[EL] Do different Michigan voters have different voting rights protections?

Lorraine Minnite lminnite at gmail.com
Wed Apr 23 22:19:41 PDT 2014


In /Schuette/, Justice Kennedy says that the question before the Court 
"...is not how to address or prevent injury caused on account of race 
but whether voters may determine whether a policy of race-based 
preferences should be continued."  A few people on the list have 
commented that this decision is a victory for voter sovereignty.  I 
couldn't help but wonder how Justice Kennedy would rule if /Detroit 
Branch NAACP v. Snyder/ were ever to reach the Court.

The complaint in this case, filed last year in the Eastern District of 
Michigan, challenges Michigan's Local Financial Stability and Choice 
Act, which allows the state to practice voter nullification in 
municipalities or school districts that experience financial 
difficulties.  (As I understand it, the case was administratively closed 
when Detroit went into bankruptcy and the bankruptcy judge refused to 
lift an automatic stay.)  With the city of Detroit now ruled by an 
unelected emergency manager, according to the complaint, more than half 
of the state's 1.4 million African Americans live in municipalities in 
which their elected local leadership has been effectively replaced by 
state fiat.  Moreover, the complaint alleges that the emergency manager 
law has been applied in a discriminatory manner, noting that there are 
cities in Michigan with white majorities and the same or worse "Fiscal 
Health Scores" as the majority or near-majority black cities put under 
receivership, and yet these white cities were not taken over by the 
state or their local elected leadership replaced by an unelected manager.

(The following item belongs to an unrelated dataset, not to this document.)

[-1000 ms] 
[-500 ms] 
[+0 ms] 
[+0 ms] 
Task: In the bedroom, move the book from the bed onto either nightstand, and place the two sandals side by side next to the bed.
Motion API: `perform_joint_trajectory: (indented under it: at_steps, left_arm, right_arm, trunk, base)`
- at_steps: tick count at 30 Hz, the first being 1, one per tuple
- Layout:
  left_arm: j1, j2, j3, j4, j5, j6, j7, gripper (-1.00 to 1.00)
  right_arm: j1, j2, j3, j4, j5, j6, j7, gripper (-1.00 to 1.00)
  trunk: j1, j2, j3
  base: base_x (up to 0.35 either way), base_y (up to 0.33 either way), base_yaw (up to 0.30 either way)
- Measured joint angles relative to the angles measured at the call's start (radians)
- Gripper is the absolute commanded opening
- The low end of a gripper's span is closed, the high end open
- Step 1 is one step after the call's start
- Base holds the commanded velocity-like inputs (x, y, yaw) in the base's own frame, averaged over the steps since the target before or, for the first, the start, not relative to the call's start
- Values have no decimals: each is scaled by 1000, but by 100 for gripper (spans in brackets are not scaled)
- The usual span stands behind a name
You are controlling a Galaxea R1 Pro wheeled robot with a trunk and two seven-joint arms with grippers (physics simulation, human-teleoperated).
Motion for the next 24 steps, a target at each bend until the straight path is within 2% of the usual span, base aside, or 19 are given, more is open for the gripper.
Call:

I'm having trouble wrapping my head around the idea that the statewide 
majority white electorate of Michigan can vote to eliminate the use of 
race-conscious admissions policies in higher education, while voters 
living in majority black cities can have their votes for mayor 
nullified.  While these are different sorts of issues, I think one could 
easily argue that deciding who the mayor of one's city will be is at 
least as important to the voter as higher education admissions 
policies.  So, how might Justice Kennedy rule if the /Detroit Branch 
NAACP /case ever made it to the Supreme Court?  I find the argument some 
make that the statewide electorate voted for representatives and 
governors who passed the various iterations of the emergency manager law 
unconvincing as evidence that somehow nullifying the election of local 
officials is constitutional because the majority white statewide 
electorate picked the state leaders who did it.  I'm also not moved by 
the "cities are creatures of the state" defense of this policy.